Неожиданно подошел Папке и рядом с брезентовым саквояжем Вайса поставил фибровый чемодан; другой, кожаный, он продолжал держать в руке.
Не здороваясь с Вайсом и подчеркнуто не узнавая его, Папке внимательно наблюдал за посадкой. И вдруг, выбрав момент, схватил саквояж Вайса и устремился к мягкому вагону.
Вайс, решив, что Папке по ошибке взял его саквояж, побежал за ним с чемоданом. Но Папке злобно прикрикнул на него:
– Зачем вы мне суете ваш чемодан? Ищите для этого носильщика.
И Вайсу пришлось проследовать в свой вагон, где он занял верхнюю полку, положив в изголовье фибровый чемодан Папке.
Вся эта история ставила Вайса в довольно затруднительное положение. Вначале он предположил, что Папке разыграл комедию для того, чтобы ознакомиться с содержимым саквояжа, и скоро вернет его, возможно даже извинившись за «ошибку». Но потом более тягостные соображения стали беспокоить Вайса. На границе чемодан вскроют таможенники, и в нем они могут обнаружить нечто такое, что помешает его владельцу пересечь границу, а владельцем чемодана стал сейчас Вайс.
Выбросить чемодан или, воспользовавшись подходящим моментом, подсунуть его под скамейку кому-нибудь из пассажиров – значит лишить Папке его имущества. А ведь Вайсу, после того как Функ уехал в рейх и связь с ним потеряна, важно пользоваться и впредь расположением Папке, и он не имеет права подвергать себя риску утратить это расположение.
Напряженно ища способ распутать петлю, накинутую на него Папке, Вайс свесил с полки ноги и, мотая головой, стал наигрывать на губной гармонике тирольскую песенку, слова которой отлично знали все мужчины, однако произносить их в присутствии дам было не принято. Тем не менее женщины, слушая мелодию этой песенки, обещающе улыбались молодому озорнику, столь откровенно выражавшему свою радость по поводу отъезда на родину.
Тощий молодой немец налил в пластмассовый стаканчик водки и протянул Вайсу.
– За здоровье нашего фюрера! – Он молитвенно закатил глаза. – Ему нужны такие молодцы, как мы.
– Хайль! – Иоганн простер руку.
Немец строго предупредил:
– Мы еще не дома. – Ухмыльнувшись, заметил: – Но мы с тобой не родственники.
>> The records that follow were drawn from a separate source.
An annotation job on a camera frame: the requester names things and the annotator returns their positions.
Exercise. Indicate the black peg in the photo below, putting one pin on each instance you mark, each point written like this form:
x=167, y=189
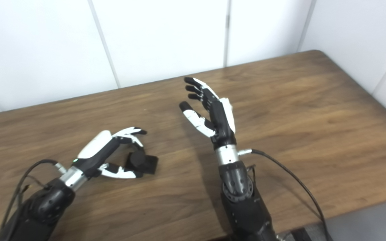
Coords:
x=147, y=164

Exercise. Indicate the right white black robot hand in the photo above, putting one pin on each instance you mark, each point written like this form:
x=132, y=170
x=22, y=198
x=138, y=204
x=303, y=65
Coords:
x=221, y=124

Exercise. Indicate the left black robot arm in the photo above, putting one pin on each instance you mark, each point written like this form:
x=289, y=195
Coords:
x=42, y=207

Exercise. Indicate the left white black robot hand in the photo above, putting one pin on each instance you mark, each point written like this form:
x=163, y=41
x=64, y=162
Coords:
x=94, y=150

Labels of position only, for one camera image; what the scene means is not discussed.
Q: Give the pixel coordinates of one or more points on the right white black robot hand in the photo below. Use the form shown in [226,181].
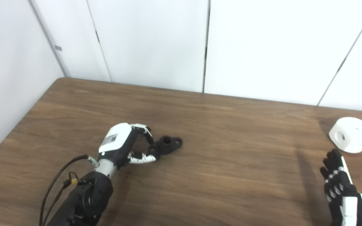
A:
[341,191]

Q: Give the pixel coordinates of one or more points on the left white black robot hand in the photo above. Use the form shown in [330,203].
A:
[118,141]

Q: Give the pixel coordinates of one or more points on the black flanged holder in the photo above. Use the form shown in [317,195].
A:
[167,145]

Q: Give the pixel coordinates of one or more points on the round white plastic piece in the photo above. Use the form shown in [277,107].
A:
[353,135]

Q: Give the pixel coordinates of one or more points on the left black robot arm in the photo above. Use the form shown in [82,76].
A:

И если ты забудешь потом налить мне столько же из своего запаса, это будет с твоей стороны неприлично.
Пожилой пассажир со свежевыбритым жирным затылком пробормотал:
– Ты прав, мы могли быть мотами в Латвии, но не должны вести себя легкомысленно у себя дома.
Тощий спросил вызывающе:
– Ты хочешь сказать, что в Латвии есть жратва, а в рейхе ее нет? Ты на это намекаешь?
Пожилой пассажир, такой солидный и медлительный, вдруг начал жалко моргать, лицо его покрылось потом, и он поспешно стал уверять тощего юнца, что тот неправильно его понял. Он хотел только сказать, что надо было больше есть, чтоб меньше продуктов доставалось латышам, а в Германии он будет меньше есть, чтобы больше продуктов доставалось доблестным рыцарям вермахта.
– Ладно, – сказал тощий. – Считай, что ты выкрутился, но только после того, как угостишь меня и этого парня, – кивнул он на Вайса. – Нам с ним нужна хорошая жратва. Такие, как ты, вислобрюхие, должны считать для себя честью угостить будущих солдат вермахта.
Когда Бруно заглянул в отделение вагона, где устроился Вайс, он застал там веселое пиршество. И только один хозяин корзины со съестным понуро жался к самому краю скамьи, уступив место у столика молодым людям.
Бруно приподнял тирольскую шляпу, пожелал всем приятного аппетита. Увидев среди пассажиров Вайса, он кинулся к нему с объятиями, весь сияя от этой неожиданной и столь счастливой встречи. И он начал с таким страстным нетерпением выспрашивать Вайса об их общих знакомых и так неудержимо стремился сообщить ему подобные же сведения, что Вайс из чувства благовоспитанности был вынужден попросить Бруно выйти с ним в тамбур, так как не всем пассажирам доставляет удовольствие слушать его громкий и визгливый голос.